* [TASK PROMPT]:
Word for word, restate the lines of the listing below from the line with "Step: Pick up" through the line with "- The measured", and do not include the pictures.
----------------------------------------
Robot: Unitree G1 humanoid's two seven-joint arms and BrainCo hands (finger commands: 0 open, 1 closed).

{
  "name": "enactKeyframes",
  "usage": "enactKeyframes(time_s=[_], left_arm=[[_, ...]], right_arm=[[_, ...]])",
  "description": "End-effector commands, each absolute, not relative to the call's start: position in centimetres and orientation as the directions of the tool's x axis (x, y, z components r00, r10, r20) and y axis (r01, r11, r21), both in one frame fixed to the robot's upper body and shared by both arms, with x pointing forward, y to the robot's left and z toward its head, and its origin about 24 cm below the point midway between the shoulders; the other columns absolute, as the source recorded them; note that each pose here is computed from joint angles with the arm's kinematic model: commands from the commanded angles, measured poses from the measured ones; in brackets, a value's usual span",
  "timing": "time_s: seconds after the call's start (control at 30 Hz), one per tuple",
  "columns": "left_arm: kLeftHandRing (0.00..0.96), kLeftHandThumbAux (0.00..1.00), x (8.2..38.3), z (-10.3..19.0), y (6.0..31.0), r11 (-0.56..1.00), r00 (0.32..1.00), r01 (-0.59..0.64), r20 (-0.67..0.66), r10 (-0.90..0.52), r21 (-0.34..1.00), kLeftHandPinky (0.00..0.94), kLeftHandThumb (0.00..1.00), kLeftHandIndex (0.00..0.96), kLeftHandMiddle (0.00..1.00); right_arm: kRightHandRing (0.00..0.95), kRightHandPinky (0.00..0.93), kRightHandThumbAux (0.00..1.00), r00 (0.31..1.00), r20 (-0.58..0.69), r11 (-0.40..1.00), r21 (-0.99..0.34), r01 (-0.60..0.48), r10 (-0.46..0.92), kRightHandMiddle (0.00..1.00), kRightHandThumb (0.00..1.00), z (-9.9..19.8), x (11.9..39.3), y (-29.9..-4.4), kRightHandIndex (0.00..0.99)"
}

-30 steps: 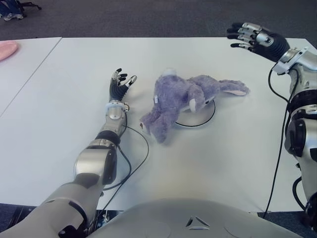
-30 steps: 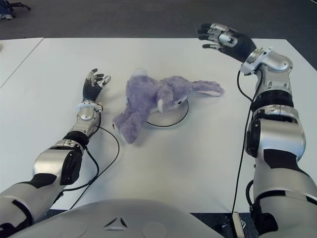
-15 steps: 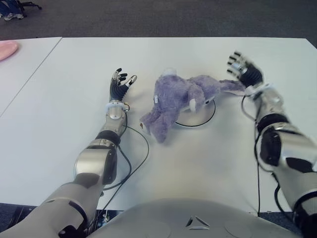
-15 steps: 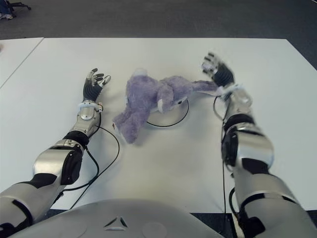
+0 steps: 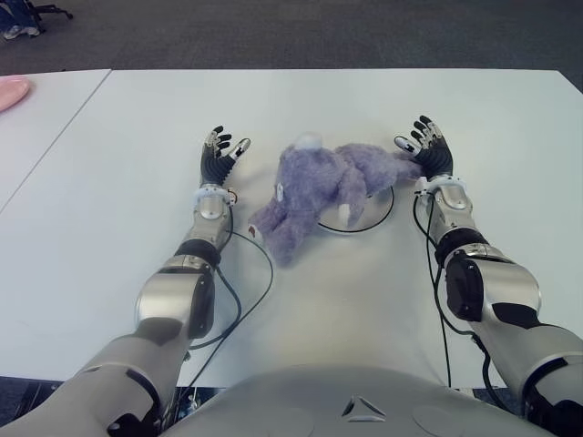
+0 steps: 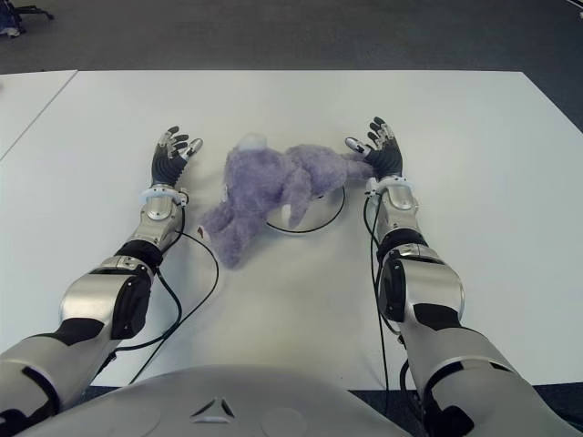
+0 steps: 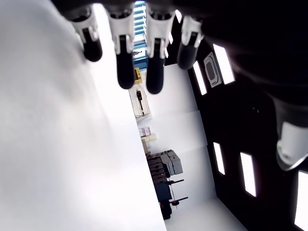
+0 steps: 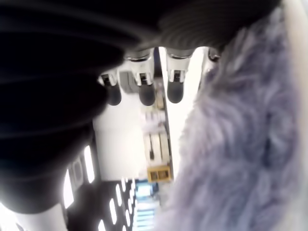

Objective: Put the doll into the plate.

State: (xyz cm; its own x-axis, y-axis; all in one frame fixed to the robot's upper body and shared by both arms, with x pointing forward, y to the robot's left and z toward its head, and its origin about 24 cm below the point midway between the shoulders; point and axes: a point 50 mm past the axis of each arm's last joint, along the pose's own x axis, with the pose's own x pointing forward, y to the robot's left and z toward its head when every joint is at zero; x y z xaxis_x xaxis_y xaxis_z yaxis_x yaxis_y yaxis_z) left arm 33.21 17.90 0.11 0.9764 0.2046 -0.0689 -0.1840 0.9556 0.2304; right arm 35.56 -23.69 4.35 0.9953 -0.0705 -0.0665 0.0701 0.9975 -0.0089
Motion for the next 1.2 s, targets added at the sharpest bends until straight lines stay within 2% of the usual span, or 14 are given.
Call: enactKeyframes(time_s=[0.03,0.13,0.27,0.83,1.2], left_arm=[[0.183,0.523,26.0,-8.5,17.9,0.956,0.854,-0.103,-0.468,0.227,0.276,0.076,0.000,0.128,0.216],[0.171,0.526,25.9,-8.5,18.1,0.955,0.856,-0.102,-0.464,0.227,0.280,0.099,0.000,0.116,0.198],[0.162,0.525,25.8,-8.6,18.2,0.955,0.856,-0.102,-0.465,0.226,0.277,0.092,0.000,0.106,0.188],[0.166,0.532,25.6,-8.6,18.5,0.962,0.856,-0.126,-0.465,0.228,0.240,0.121,0.000,0.119,0.187],[0.170,0.517,25.6,-8.6,18.7,0.963,0.856,-0.123,-0.466,0.225,0.239,0.126,0.000,0.123,0.189]], right_arm=[[0.030,0.040,0.759,0.954,-0.292,0.998,-0.025,0.059,-0.063,0.048,0.000,-1.9,32.6,-20.0,0.026],[0.040,0.076,0.752,0.925,-0.370,0.995,-0.077,0.067,-0.091,0.046,0.000,-4.0,31.2,-17.8,0.023],[0.052,0.104,0.759,0.915,-0.386,0.990,-0.117,0.075,-0.115,0.049,0.000,-4.6,30.7,-17.4,0.026],[0.071,0.142,0.699,0.906,-0.398,0.987,-0.120,0.104,-0.144,0.058,0.000,-5.1,30.1,-18.2,0.045],[0.130,0.179,0.682,0.901,-0.405,0.988,-0.080,0.130,-0.152,0.128,0.000,-6.4,28.4,-18.4,0.098]])
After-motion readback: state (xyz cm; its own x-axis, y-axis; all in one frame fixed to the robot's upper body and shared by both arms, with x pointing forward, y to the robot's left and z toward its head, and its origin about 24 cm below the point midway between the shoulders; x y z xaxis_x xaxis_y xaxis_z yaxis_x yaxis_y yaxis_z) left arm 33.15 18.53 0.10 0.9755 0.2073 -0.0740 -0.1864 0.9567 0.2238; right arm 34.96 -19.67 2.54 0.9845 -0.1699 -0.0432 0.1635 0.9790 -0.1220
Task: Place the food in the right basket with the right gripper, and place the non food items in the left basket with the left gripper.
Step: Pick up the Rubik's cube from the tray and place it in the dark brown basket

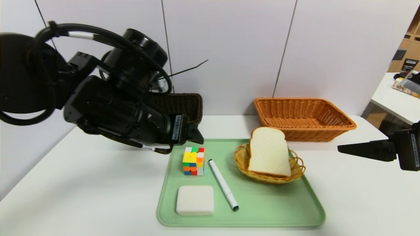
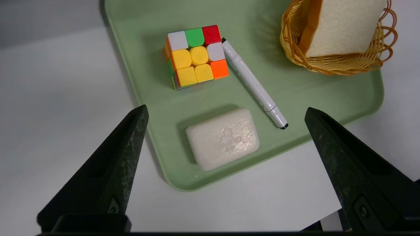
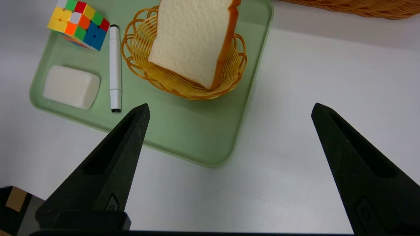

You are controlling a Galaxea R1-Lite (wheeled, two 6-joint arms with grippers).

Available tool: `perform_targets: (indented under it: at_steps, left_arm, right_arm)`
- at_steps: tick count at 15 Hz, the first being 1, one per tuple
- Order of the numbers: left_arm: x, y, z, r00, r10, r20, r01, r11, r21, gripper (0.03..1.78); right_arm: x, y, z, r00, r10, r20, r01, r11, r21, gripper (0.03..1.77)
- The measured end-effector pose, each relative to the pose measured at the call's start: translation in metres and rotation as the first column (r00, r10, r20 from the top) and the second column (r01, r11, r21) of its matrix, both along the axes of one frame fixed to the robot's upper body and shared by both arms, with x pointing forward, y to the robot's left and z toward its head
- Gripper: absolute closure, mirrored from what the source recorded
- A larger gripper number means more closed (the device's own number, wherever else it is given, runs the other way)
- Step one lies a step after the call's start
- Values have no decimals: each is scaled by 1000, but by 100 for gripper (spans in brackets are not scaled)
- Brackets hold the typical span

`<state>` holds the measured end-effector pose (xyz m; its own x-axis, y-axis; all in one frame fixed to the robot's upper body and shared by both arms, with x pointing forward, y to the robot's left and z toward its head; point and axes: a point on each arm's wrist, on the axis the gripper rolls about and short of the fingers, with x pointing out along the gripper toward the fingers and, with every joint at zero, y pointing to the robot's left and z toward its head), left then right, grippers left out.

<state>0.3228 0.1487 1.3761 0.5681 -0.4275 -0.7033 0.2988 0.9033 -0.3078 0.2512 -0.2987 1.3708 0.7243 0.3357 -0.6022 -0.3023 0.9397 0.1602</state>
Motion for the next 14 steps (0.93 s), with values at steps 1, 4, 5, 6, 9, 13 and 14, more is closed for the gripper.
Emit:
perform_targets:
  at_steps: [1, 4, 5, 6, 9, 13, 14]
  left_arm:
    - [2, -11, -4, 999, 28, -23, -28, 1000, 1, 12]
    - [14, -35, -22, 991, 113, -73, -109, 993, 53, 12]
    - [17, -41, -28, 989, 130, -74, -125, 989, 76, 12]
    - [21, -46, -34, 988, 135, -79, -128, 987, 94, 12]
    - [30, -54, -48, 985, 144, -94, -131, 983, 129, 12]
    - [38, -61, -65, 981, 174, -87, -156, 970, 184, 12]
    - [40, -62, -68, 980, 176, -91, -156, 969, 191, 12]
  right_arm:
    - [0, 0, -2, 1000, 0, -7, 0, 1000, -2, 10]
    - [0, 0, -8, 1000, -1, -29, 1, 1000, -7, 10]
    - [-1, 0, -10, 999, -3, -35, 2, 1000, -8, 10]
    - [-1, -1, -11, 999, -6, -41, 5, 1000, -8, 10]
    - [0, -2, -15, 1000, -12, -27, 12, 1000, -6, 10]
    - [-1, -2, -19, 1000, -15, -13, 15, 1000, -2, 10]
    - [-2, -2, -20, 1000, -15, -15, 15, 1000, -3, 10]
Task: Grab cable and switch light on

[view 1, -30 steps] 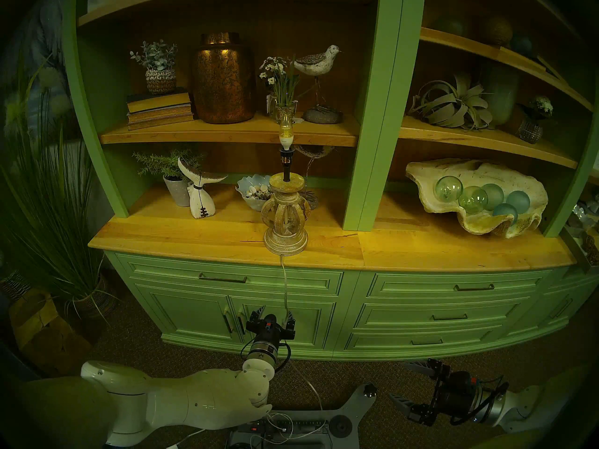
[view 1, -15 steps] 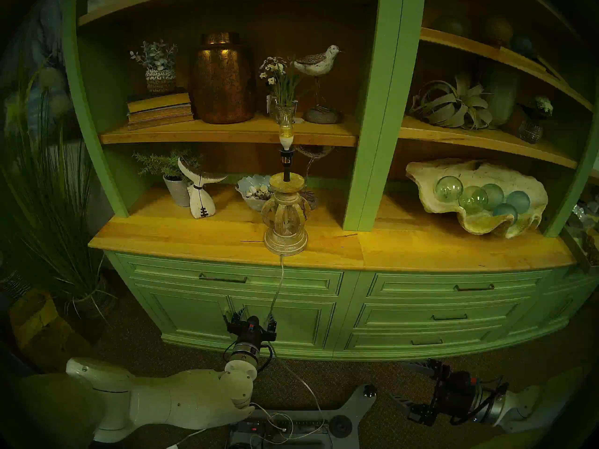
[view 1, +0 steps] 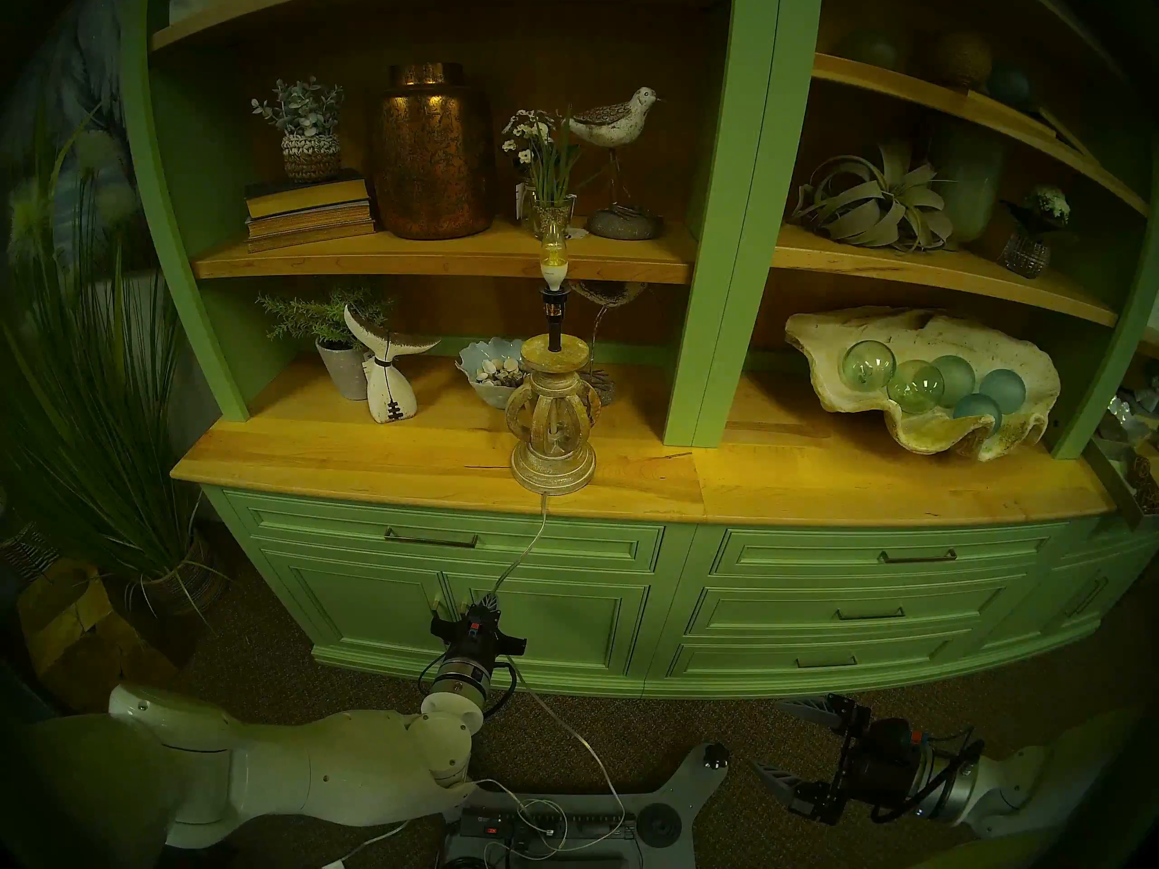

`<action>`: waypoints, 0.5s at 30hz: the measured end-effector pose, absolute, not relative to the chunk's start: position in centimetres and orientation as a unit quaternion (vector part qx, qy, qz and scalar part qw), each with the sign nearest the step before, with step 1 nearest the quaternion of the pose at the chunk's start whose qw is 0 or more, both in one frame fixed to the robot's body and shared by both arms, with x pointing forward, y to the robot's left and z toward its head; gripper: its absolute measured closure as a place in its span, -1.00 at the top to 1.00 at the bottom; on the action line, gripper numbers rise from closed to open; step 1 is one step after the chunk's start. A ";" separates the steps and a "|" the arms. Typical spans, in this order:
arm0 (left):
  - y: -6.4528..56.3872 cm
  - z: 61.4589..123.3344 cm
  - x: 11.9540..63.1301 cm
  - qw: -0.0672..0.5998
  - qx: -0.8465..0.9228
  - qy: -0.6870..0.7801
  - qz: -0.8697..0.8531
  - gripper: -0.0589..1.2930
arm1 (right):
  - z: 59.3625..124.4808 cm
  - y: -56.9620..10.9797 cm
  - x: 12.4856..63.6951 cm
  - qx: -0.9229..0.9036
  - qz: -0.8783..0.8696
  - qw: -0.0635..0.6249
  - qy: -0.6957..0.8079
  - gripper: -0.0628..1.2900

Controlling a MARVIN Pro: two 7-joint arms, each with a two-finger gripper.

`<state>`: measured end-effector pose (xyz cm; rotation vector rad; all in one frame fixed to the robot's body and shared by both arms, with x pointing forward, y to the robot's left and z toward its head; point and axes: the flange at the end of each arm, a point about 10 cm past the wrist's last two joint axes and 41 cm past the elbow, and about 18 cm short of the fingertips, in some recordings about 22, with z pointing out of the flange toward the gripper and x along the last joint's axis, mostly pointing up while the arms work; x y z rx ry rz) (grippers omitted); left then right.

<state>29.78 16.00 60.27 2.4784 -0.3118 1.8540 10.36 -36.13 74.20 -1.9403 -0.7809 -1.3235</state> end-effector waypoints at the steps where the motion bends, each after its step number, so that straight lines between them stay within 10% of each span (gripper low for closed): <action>1: 15.6 60.9 29.8 0.042 0.791 -0.100 0.602 -0.94 | 74.2 -36.1 10.4 -0.741 -0.505 0.327 -0.298 0.92; 15: 14.8 66.8 31.4 0.184 0.732 -0.132 0.643 -0.94 | 74.2 -36.2 10.3 -0.741 -0.505 0.327 -0.298 0.92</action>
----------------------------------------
* [YOUR RESPONSE]:
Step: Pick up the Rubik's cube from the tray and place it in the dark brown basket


You are controlling a Galaxea R1-Lite (wheeled, two 6-joint arms with grippers).

Available tool: `perform_targets: (indented under it: at_steps, left_arm, right_arm)`
- at_steps: tick count at 15 Hz, the first being 1, one per tuple
- Order of the numbers: left_arm: x, y, z, r00, r10, r20, r01, r11, r21, gripper (0.03..1.78); right_arm: x, y, z, r00, r10, r20, r01, r11, r21, gripper (0.03..1.77)
- The measured end-effector pose, each relative to the pose measured at the call's start: translation in metres and rotation as the first column (r00, r10, r20 from the top) and the second column (r01, r11, r21) of its matrix, both along the axes of one frame fixed to the robot's upper body and shared by both arms, with x pointing forward, y to the robot's left and z toward its head

This answer is finished.